EL SIGNIFICADO DE LAS OFRENDAS PARA EL REY DAVID.

Tratado bíblico nº 684

Entonces David bendijo al Señor en presencia de toda la asamblea, diciendo: ¡ Bendito seas para siempre, Señor, Dios de nuestro padre Israel ! ¡Tuyos son, Señor, la grandeza, el poder, la gloria, el dominio y la majestad ! Porque todo lo que hay en el cielo y en la tierra es tuyo. Tuyo es también el reino, pues tú, Señor, eres superior a todos. De tí vienen las riquezas y la honra. Tú lo gobiernas todo. La fuerza y el poder están en tu mano, y en tu mano está también el dar grandeza y poder a todos. Por eso, Dios nuestro, te damos ahora gracias y alabamos tu glorioso nombre; pues, ¿quién soy yo y qué es mi pueblo para que seamos capaces de ofrecerte tantas cosas ? En realidad, todo viene de tí y sólo te damos lo que de ti hemos recibido. Pues ante ti somos como extranjeros que están de paso, igual que lo fueron todos nuestros antepasados, y nuestra vida sobre la tierra es como una sombra, sin ninguna esperanza.

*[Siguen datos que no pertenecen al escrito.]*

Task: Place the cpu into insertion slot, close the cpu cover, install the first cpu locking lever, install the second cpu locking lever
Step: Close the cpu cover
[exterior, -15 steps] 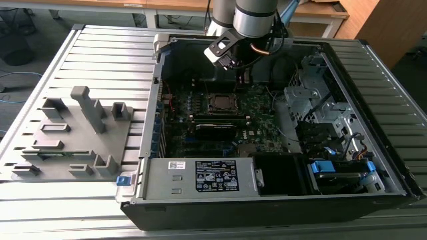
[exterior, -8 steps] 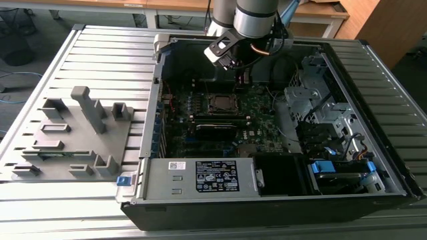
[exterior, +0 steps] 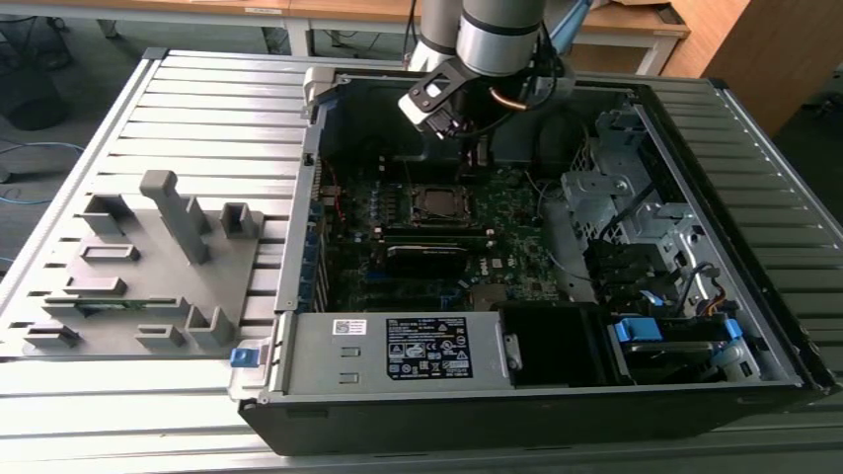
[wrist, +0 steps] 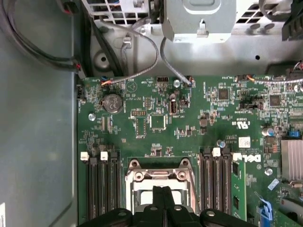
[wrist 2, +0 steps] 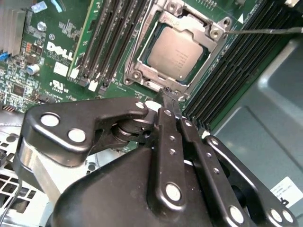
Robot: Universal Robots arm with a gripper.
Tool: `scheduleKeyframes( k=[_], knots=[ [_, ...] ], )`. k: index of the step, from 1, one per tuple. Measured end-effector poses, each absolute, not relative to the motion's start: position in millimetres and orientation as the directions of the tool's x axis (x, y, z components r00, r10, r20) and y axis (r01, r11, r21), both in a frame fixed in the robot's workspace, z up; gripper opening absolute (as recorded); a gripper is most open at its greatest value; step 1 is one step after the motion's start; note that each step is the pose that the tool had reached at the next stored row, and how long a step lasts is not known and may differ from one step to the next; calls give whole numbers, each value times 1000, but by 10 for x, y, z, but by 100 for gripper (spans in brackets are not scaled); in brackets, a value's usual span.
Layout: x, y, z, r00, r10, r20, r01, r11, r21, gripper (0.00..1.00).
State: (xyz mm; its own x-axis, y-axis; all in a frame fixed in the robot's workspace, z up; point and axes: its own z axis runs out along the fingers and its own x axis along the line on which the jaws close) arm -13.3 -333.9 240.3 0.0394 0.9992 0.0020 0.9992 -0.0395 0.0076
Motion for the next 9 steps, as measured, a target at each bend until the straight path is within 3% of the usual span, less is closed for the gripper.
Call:
scheduleKeyframes(
  k=[9],
  knots=[
    [-221,-3377,2349,39,999,2,999,-39,8,11]
  ],
)
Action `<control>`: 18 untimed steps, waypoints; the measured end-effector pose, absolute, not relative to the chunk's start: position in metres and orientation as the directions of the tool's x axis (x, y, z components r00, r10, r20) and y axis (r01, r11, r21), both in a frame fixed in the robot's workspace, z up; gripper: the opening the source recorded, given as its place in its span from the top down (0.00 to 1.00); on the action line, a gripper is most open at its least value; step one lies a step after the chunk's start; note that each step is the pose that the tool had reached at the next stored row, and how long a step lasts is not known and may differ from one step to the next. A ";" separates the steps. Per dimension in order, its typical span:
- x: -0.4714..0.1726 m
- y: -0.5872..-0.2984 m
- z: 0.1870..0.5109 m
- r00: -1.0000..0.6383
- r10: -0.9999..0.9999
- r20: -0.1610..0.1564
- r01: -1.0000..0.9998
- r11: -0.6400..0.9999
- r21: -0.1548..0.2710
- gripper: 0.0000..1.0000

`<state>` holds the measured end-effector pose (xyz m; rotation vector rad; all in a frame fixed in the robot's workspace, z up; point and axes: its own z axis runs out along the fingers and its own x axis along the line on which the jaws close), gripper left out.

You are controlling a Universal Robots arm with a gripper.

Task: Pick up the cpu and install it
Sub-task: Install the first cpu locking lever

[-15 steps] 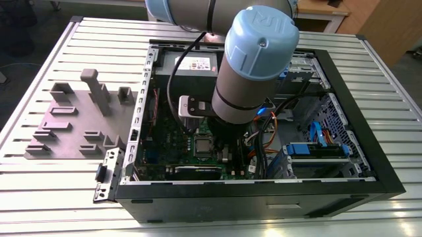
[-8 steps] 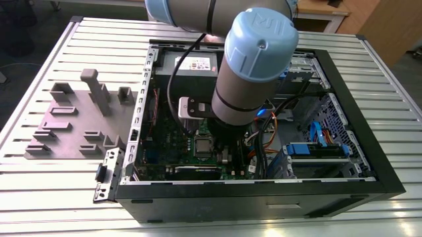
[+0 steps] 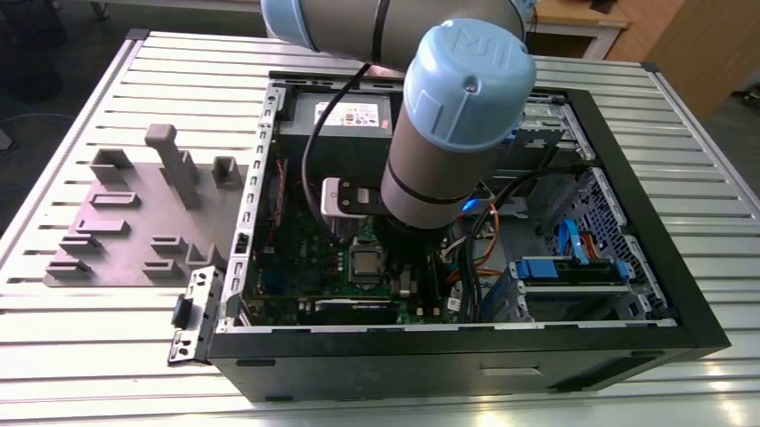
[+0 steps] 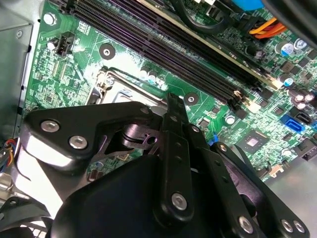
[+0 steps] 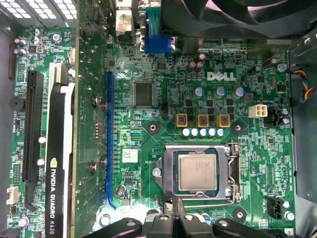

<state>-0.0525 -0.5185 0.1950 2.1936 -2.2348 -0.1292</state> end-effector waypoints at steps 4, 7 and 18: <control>-0.052 -0.519 0.194 -0.020 -0.998 -0.052 -0.998 0.017 0.064 0.89; -0.052 -0.519 0.194 -0.020 -0.998 -0.053 -0.998 0.017 0.064 0.89; -0.052 -0.519 0.192 -0.020 -0.998 -0.052 -0.998 0.017 0.064 0.89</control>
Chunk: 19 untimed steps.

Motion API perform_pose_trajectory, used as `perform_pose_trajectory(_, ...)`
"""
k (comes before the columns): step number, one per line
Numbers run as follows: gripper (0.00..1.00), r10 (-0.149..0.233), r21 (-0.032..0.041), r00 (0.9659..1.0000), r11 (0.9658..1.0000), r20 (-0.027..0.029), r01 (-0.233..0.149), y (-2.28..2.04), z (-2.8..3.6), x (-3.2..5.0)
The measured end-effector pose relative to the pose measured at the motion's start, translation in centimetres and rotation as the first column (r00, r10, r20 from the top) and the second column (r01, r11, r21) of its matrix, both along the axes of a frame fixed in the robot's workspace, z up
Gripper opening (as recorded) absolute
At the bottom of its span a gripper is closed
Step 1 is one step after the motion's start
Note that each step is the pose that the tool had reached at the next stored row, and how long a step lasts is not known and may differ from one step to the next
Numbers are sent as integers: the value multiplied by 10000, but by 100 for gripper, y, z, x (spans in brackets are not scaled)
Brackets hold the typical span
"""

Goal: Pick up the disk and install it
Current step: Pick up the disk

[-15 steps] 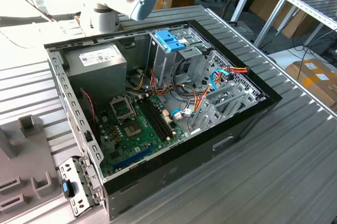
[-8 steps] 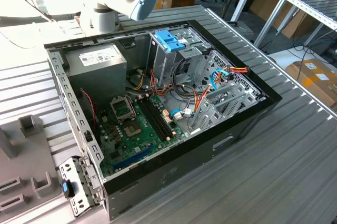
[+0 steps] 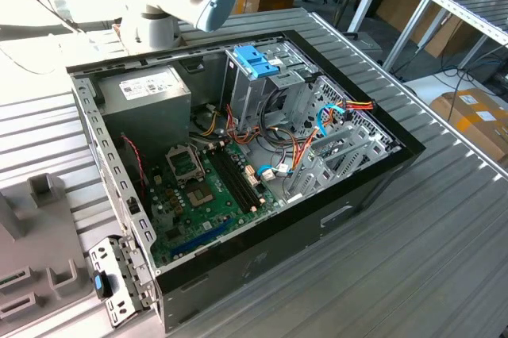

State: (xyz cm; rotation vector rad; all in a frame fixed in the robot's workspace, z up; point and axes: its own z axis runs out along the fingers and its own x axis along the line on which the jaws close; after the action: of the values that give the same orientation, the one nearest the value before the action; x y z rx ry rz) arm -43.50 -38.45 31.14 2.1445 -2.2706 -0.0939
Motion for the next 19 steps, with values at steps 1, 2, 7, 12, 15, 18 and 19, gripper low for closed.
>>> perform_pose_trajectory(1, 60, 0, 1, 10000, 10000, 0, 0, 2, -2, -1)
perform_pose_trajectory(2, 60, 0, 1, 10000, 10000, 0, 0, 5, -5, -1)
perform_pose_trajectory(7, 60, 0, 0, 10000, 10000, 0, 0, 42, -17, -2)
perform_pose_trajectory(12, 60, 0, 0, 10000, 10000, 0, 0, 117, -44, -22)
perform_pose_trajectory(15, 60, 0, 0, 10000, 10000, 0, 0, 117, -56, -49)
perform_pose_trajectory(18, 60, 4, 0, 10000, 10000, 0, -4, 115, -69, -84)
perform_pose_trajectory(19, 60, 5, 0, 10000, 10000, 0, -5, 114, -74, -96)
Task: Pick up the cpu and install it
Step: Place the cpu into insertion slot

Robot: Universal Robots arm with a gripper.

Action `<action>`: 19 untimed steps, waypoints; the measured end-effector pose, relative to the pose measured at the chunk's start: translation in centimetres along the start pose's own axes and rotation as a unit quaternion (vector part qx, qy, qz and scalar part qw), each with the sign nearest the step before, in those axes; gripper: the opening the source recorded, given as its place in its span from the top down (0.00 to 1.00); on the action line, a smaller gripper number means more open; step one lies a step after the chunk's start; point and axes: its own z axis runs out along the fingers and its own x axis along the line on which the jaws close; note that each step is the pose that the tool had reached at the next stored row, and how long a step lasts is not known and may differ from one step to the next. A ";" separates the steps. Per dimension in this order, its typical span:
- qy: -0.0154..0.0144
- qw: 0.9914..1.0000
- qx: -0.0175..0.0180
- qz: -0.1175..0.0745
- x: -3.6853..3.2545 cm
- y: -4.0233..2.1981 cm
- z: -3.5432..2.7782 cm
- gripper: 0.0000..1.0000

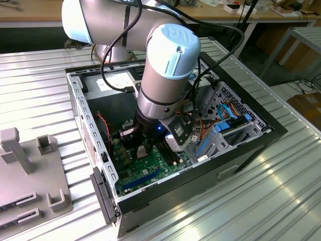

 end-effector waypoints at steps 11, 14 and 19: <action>0.000 1.000 -0.002 -0.006 0.01 -0.01 0.14 0.45; 0.000 1.000 -0.002 -0.006 -0.01 -0.01 0.23 0.45; 0.001 1.000 -0.001 -0.006 -0.02 -0.02 0.40 0.61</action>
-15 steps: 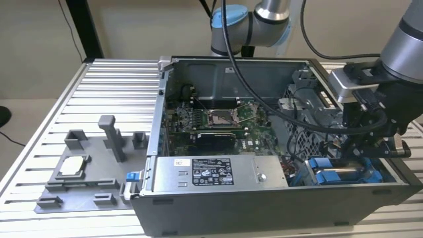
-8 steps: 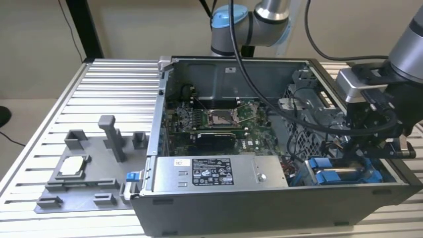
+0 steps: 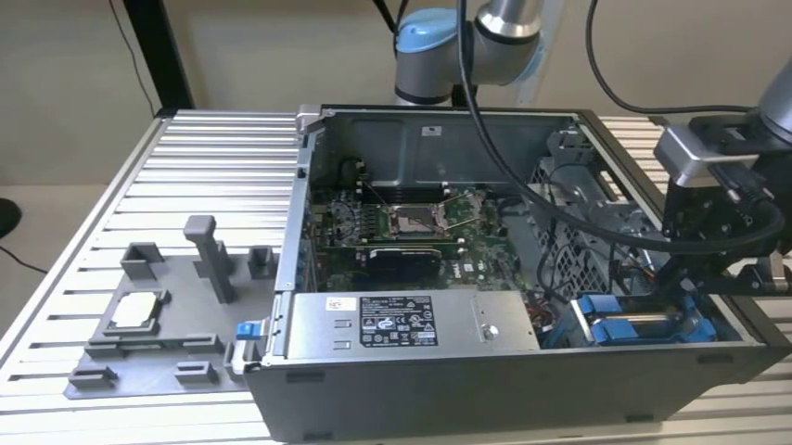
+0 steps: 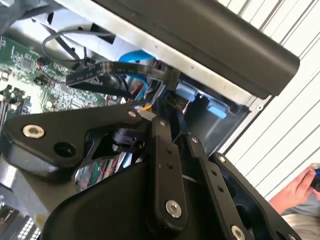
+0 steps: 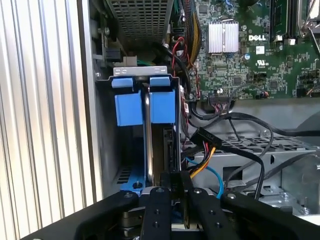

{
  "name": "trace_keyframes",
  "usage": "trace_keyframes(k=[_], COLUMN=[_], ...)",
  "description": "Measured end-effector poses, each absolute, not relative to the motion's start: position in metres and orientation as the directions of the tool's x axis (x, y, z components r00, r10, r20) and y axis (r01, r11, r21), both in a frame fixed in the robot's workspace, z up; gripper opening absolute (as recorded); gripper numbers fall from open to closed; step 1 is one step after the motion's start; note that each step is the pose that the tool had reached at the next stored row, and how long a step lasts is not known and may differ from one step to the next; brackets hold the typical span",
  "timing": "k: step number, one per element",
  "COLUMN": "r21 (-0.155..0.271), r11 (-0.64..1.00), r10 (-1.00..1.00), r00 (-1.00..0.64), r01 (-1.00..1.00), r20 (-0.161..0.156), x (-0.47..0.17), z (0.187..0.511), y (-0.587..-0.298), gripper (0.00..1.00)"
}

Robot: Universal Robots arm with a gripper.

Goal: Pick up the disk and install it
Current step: 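Insert the first disk wire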

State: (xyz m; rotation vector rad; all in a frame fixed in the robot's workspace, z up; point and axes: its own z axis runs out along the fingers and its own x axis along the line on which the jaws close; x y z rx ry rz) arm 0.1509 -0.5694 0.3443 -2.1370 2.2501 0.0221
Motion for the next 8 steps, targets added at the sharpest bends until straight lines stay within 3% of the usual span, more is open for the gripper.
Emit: trace_keyframes(k=[8], r21=[-0.015], r11=[0.06], r10=[-0.998], r00=[-0.06], r01=[-0.998], r20=[-0.037], x=[0.1509], z=[0.3442], y=[-0.5694], gripper=[0.0])
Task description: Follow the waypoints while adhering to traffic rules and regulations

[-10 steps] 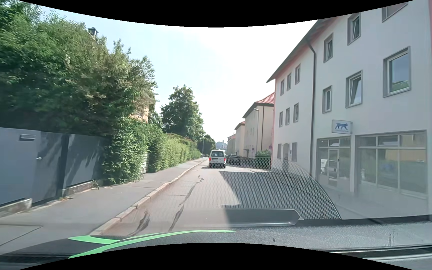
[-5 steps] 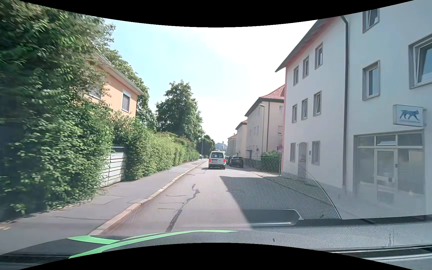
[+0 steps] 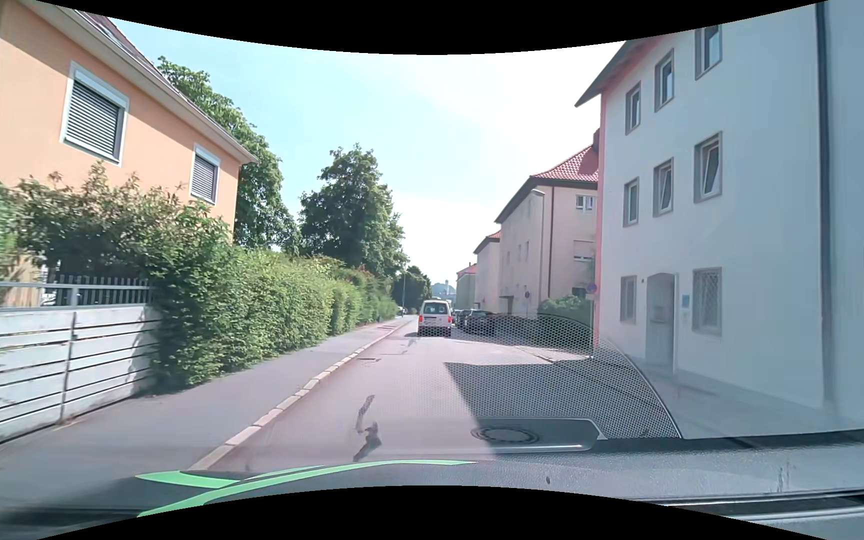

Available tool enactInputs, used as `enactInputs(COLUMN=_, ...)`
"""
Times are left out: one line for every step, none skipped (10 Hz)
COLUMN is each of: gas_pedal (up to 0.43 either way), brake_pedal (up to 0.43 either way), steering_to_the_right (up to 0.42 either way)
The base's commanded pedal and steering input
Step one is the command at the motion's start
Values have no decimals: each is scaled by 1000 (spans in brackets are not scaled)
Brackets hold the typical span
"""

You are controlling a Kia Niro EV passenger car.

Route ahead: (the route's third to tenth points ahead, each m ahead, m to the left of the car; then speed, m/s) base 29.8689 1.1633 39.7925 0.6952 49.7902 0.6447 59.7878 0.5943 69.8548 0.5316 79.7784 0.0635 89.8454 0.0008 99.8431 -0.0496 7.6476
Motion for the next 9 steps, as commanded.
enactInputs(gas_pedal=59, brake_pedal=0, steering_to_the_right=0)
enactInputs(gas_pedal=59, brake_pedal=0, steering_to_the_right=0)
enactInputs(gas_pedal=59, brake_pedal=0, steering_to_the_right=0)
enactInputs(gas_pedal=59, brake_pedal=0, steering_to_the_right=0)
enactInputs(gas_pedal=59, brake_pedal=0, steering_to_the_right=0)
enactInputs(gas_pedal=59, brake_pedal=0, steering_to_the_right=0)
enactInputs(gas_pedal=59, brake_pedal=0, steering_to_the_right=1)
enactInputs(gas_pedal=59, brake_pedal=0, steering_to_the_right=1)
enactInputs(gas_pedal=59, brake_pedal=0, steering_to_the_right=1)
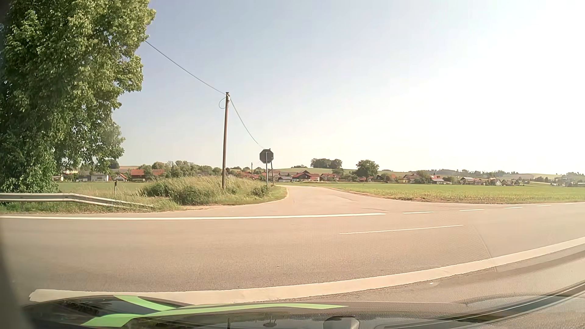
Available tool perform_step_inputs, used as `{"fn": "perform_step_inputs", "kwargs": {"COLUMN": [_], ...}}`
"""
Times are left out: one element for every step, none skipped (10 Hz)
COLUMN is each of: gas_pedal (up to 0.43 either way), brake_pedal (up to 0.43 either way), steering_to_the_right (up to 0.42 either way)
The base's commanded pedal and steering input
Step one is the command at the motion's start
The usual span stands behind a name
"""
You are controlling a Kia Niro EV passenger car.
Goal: Follow the waypoints while adhering to traffic rules and regulations
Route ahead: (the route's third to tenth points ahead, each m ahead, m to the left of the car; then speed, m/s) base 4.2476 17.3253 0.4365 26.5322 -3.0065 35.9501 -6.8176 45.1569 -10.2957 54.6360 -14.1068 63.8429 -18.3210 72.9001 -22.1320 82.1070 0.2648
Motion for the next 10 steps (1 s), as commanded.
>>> {"fn": "perform_step_inputs", "kwargs": {"gas_pedal": [0.0,0.0,0.0,0.0,0.0,0.0,0.0,0.0,0.0,0.0], "brake_pedal": [0.134,0.128,0.122,0.122,0.11,0.098,0.091,0.073,0.061,0.061], "steering_to_the_right": [-0.229,-0.298,-0.37,-0.43,-0.507,-0.562,-0.597,-0.605,-0.615,-0.64]}}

¡ Oh Señor, Dios nuestro, tuyas son y de ti han venido todas estas riquezas que hemos preparado para construir un templo a tu santo nombre !... Por eso, con recta intención te he ofrecido todo esto. Y ahora puedo ver con alegría que tu pueblo, aquí reunido, te ha presentado generosamente sus ofrendas...... A continuación, dijo David a toda la asamblea: " Ahora alaben al Señor su Dios " . Entonces la asamblea en pleno alabó al Señor, Dios de sus antepasados, y de rodillas se inclinaron ante el Señor y ante el rey. Al día siguiente ofrecieron al Señor sacrificios y holocaustos: mil becerros, mil carneros y mil corderos, con sus correspondientes ofrendas de vino y multitud de sacrificios por todo Israel " (1 Crónicas 29, 10-21).

Ante la anterior cita bíblica podemos deducir muchas cosas importantes: 1) Llegar a la casa de Dios con alegría llevando nuestros diezmos y ofrendas es una de las experiencias más gratas en la vida cristiana. 2) La ofrenda y el diezmo se recoge en el momento cumbre de la adoración , pues es el instante cuando reconocemos a Dios como el dador de toda dádiva y el proveedor de nuestros bienes. 3) Las ofrendas y los diezmos no son algo que se nos impone, sino que es la respuesta alegre del creyente que ha conocido a Dios proveedor. 4) El ofrendar y diezmar es un privilegio, reconociendo la soberanía de Dios sobre nuestras vidas. Al ofrendar y diezmar debemos recordar que Dios es el proveedor de toda dádiva y que lo que llevamos ante su altar es sólo parte de lo mucho que Él nos ha dado. 5) A través de diezmos y ofrendas se distribuyen porciones de la Biblia. Bien decía Pablo: " No me avergüenzo del Evangelio porque es poder de Dios para salvación del que cree " ( Romanos 1,16). El profeta Jeremías hablaba de la Palabra de Dios como " un martillo " capaz de romper los corazones de piedra.